| Exercise aim |
Please transcribe exactly, and only, the lines of the data below between the line holding "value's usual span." and the line holding "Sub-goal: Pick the", inclusive.

┏━━

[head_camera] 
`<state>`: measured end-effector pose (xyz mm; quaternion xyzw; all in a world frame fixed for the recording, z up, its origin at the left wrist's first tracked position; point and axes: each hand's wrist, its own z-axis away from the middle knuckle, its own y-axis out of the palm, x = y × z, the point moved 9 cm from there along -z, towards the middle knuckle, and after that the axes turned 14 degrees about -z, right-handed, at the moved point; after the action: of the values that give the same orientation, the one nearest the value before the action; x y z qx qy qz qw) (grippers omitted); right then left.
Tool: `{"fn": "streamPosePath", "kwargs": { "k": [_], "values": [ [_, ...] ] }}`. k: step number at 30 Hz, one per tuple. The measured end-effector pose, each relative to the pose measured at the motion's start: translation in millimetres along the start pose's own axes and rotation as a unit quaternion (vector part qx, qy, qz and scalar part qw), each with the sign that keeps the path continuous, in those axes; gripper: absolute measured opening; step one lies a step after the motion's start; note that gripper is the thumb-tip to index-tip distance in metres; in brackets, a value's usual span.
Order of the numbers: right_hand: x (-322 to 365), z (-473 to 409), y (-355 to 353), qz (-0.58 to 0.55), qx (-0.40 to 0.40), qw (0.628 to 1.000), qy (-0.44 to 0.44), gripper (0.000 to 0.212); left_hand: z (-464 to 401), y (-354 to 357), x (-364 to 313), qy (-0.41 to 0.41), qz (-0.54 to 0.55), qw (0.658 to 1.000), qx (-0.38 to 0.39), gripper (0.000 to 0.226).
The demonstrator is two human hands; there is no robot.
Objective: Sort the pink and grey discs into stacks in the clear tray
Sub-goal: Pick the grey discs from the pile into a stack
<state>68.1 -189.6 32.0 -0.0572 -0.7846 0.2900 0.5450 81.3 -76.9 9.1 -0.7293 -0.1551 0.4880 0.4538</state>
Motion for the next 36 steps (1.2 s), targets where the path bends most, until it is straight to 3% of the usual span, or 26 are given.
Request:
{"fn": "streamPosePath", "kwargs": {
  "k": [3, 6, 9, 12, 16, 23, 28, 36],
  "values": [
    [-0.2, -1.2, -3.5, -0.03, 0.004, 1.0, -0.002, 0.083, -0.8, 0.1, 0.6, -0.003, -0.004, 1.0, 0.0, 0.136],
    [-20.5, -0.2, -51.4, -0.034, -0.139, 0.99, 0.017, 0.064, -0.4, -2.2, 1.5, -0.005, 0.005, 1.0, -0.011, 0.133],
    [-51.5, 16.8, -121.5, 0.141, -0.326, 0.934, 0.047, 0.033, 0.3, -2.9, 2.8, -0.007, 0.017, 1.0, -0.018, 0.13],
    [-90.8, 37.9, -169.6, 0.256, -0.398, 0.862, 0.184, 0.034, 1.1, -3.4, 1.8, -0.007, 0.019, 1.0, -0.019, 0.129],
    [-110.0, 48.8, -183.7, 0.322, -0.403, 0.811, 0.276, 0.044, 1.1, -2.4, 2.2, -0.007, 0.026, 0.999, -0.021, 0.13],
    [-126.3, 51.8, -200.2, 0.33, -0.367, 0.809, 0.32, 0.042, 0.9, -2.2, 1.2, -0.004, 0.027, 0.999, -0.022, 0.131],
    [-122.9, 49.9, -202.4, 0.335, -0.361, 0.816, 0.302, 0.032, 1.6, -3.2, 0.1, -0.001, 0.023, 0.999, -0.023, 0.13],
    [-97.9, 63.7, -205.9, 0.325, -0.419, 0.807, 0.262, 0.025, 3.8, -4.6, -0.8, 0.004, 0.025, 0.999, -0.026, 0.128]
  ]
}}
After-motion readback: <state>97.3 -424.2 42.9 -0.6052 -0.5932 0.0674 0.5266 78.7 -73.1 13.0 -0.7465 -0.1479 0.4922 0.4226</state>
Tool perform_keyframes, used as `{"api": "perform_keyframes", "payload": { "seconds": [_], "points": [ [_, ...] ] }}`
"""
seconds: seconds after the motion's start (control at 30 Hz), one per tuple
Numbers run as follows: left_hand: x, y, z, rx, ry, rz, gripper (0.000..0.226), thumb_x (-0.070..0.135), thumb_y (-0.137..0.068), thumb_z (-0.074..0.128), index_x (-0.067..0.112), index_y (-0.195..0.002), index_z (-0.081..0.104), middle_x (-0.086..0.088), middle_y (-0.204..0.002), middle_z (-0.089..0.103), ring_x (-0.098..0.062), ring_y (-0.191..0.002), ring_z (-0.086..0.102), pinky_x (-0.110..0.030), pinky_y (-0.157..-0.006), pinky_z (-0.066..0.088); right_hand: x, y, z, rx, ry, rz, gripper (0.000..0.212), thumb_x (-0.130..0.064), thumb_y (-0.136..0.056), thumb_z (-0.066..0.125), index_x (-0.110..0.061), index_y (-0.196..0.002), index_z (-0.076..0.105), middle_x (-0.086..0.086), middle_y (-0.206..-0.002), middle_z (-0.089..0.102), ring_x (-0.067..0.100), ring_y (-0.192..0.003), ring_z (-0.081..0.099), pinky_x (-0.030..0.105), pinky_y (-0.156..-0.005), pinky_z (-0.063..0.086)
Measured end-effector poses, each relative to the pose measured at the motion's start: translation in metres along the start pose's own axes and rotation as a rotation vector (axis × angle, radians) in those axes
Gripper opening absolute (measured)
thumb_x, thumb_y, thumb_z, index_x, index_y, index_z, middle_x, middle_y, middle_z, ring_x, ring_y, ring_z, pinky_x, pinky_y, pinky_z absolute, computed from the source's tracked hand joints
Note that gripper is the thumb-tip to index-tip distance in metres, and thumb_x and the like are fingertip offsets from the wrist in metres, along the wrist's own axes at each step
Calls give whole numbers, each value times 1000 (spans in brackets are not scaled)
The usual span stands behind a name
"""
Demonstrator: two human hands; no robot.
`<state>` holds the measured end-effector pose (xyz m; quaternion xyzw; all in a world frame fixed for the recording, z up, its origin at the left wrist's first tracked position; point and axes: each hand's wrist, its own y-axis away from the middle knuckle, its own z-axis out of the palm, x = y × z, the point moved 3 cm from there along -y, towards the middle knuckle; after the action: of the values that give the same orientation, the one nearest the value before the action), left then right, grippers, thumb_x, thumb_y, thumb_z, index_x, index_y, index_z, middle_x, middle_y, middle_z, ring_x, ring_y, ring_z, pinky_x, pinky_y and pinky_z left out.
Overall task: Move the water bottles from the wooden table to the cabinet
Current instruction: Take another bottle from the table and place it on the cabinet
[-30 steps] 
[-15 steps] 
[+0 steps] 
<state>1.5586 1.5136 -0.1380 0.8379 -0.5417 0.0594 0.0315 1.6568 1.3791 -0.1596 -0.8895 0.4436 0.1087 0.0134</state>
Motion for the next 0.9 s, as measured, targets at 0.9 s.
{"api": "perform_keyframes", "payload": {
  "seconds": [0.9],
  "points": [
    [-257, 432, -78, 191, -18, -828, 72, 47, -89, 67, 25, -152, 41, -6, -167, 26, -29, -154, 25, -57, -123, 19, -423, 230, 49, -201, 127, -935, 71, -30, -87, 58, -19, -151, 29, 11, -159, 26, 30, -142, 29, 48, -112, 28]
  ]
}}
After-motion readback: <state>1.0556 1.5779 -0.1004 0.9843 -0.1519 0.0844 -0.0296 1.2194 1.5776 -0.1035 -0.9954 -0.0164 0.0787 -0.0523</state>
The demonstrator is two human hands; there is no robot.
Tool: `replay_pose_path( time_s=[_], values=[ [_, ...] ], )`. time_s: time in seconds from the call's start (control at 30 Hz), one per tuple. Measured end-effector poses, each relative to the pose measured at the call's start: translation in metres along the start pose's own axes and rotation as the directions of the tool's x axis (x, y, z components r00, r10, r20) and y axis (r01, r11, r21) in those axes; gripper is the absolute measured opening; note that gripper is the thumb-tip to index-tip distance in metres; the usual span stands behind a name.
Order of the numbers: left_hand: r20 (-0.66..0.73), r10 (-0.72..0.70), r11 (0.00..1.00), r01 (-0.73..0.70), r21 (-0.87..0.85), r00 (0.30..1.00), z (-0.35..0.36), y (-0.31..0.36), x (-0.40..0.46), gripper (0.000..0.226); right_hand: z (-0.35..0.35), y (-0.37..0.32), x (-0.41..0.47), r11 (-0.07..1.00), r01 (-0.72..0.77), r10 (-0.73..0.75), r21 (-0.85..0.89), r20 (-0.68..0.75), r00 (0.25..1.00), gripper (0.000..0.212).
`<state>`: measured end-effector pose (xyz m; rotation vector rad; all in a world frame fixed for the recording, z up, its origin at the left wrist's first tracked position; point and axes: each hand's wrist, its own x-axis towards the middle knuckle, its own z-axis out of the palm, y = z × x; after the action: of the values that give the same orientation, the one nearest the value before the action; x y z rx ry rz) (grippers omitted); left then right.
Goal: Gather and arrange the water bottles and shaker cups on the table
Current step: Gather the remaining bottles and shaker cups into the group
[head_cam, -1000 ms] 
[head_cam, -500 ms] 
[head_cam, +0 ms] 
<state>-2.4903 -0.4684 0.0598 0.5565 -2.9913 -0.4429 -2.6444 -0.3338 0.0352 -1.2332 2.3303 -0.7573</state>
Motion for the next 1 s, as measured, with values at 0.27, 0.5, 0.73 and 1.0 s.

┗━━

| Answer for this exercise |
Tool: `{"fn": "streamPosePath", "kwargs": { "k": [_], "values": [ [_, ...] ] }}`. k: step number at 30 Hz, one per tuple. The measured end-effector pose, each relative to the pose measured at the motion's start: translation in millimetres along the start pose's own axes and rotation as a unit quaternion (vector part qx, qy, qz and scalar part qw), each with the sign that keeps the path continuous, in those axes; gripper: absolute measured opening; step one lies a step after the motion's start; note that gripper is the thumb-tip to index-tip distance in metres; in brackets, a value's usual span.
Order of the numbers: right_hand: x (-322 to 365), z (-473 to 409), y (-355 to 353), qz (-0.58 to 0.55), qx (-0.40 to 0.40), qw (0.628 to 1.000), qy (-0.44 to 0.44), gripper (0.000 to 0.212); left_hand: z (-464 to 401), y (-354 to 357), x (-364 to 313), qy (-0.41 to 0.41), qz (-0.54 to 0.55), qw (0.658 to 1.000), qx (-0.38 to 0.39), gripper (0.000 to 0.226).
The demonstrator is two human hands; there is no robot.
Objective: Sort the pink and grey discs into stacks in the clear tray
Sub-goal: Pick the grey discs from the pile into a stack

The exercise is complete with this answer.